INSTRUCTIONS TO FOLLOW:
Repeat the listing below in full, exactly as it stands.

==================================================

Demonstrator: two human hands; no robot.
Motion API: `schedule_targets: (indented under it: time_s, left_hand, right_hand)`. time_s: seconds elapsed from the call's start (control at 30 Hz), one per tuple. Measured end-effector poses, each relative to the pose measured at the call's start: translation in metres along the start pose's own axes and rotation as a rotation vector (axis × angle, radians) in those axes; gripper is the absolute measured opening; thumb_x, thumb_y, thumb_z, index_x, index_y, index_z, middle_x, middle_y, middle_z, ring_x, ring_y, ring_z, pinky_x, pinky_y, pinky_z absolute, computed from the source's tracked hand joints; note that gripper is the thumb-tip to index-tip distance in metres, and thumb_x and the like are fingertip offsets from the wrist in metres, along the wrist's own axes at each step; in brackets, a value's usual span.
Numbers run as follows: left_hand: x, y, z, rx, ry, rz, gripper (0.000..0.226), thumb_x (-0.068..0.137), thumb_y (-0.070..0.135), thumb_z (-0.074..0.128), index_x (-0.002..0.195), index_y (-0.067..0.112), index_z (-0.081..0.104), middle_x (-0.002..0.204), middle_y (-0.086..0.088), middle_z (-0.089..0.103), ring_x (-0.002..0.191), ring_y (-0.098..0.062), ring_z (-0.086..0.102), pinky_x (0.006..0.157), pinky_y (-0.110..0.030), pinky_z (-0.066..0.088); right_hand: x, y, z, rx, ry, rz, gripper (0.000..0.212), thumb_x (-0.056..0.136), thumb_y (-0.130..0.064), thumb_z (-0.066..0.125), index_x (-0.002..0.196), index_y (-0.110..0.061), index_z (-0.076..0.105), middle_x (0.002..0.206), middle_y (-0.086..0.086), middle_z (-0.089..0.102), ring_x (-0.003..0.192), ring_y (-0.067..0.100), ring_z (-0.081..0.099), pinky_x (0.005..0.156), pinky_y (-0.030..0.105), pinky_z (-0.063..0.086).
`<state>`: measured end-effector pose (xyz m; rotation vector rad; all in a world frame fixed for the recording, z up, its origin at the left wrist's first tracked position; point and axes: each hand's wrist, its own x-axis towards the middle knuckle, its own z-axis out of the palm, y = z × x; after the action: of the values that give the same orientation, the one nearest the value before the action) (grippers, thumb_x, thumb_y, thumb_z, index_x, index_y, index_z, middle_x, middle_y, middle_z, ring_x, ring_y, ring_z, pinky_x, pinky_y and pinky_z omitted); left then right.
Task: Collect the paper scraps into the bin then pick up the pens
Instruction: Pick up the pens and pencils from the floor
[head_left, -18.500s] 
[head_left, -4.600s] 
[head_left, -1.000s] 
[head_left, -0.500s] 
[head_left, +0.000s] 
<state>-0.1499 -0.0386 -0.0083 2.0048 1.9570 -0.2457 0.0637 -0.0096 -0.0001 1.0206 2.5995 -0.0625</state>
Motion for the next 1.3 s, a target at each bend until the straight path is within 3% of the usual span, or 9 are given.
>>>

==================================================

FINISHED TASK:
Demonstrator: two human hands; no robot.
Motion API: `schedule_targets: (indented under it: time_s, left_hand, right_hand)`. time_s: seconds elapsed from the call's start (control at 30 Hz), one per tuple. Measured end-effector poses, each relative to the pose measured at the call's start: translation in metres along the start pose's own axes and rotation as a rotation vector (axis × angle, radians) in those axes; gripper is the absolute measured opening; thumb_x, thumb_y, thumb_z, index_x, index_y, index_z, middle_x, middle_y, middle_z, ring_x, ring_y, ring_z, pinky_x, pinky_y, pinky_z absolute, computed from the source's tracked hand joints; note that gripper is the thumb-tip to index-tip distance in metres, and thumb_x and the like are fingertip offsets from the wrist in metres, along the wrist's own axes at each step; in brackets, a value's usual span.
Numbers run as follows: left_hand: x, y, z, rx, ry, rz, gripper (0.000..0.226), thumb_x (-0.068..0.137), thumb_y (-0.070..0.135), thumb_z (-0.074..0.128), index_x (-0.002..0.195), index_y (-0.067..0.112), index_z (-0.081..0.104), middle_x (-0.002..0.204), middle_y (-0.086..0.088), middle_z (-0.089..0.103), ring_x (-0.002..0.191), ring_y (-0.098..0.062), ring_z (-0.086..0.102), pinky_x (0.006..0.157), pinky_y (-0.110..0.030), pinky_z (-0.066..0.088); right_hand: x, y, z, rx, ry, rz, gripper (0.000..0.212), thumb_x (-0.056..0.136), thumb_y (-0.130..0.064), thumb_z (-0.066..0.125), index_x (-0.002..0.196), index_y (-0.110..0.061), index_z (-0.076..0.105), middle_x (0.002..0.206), middle_y (-0.086..0.086), middle_z (-0.089..0.102), ring_x (-0.003..0.192), ring_y (-0.067..0.100), ring_z (-0.081..0.099), pinky_x (0.005..0.156), pinky_y (-0.030..0.105), pinky_z (-0.063..0.086).
`<state>`: measured end-effector pose (xyz m; rotation vector rad; all in a world frame fixed for the recording, z up, its origin at the left wrist's first tracked position; point and axes: each hand's wrist, its own x-axis towards the middle knuckle, its own z-axis out of the palm, y = z × x; after the action: of the values that give the same orientation, the one nearest the value before the action) (grippers, thumb_x, thumb_y, thumb_z, index_x, index_y, index_z, middle_x, middle_y, middle_z, ring_x, ring_y, ring_z, pinky_x, pinky_y and pinky_z omitted); left then right.
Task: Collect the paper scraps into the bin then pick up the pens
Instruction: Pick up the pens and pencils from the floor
[head_left, -18.500s] 
[head_left, -4.600s] 
[head_left, -1.000s] 
[head_left, -0.500s] 
[head_left, +0.000s] 
<state>-0.1499 -0.0386 -0.0083 2.0048 1.9570 -0.2457 0.0637 -0.0096 -0.0001 1.0206 2.5995 -0.0625</state>
Motion for the next 1.3 s, a target at each bend until the straight path is within 3% of the usual span, or 9 are given.
>>>

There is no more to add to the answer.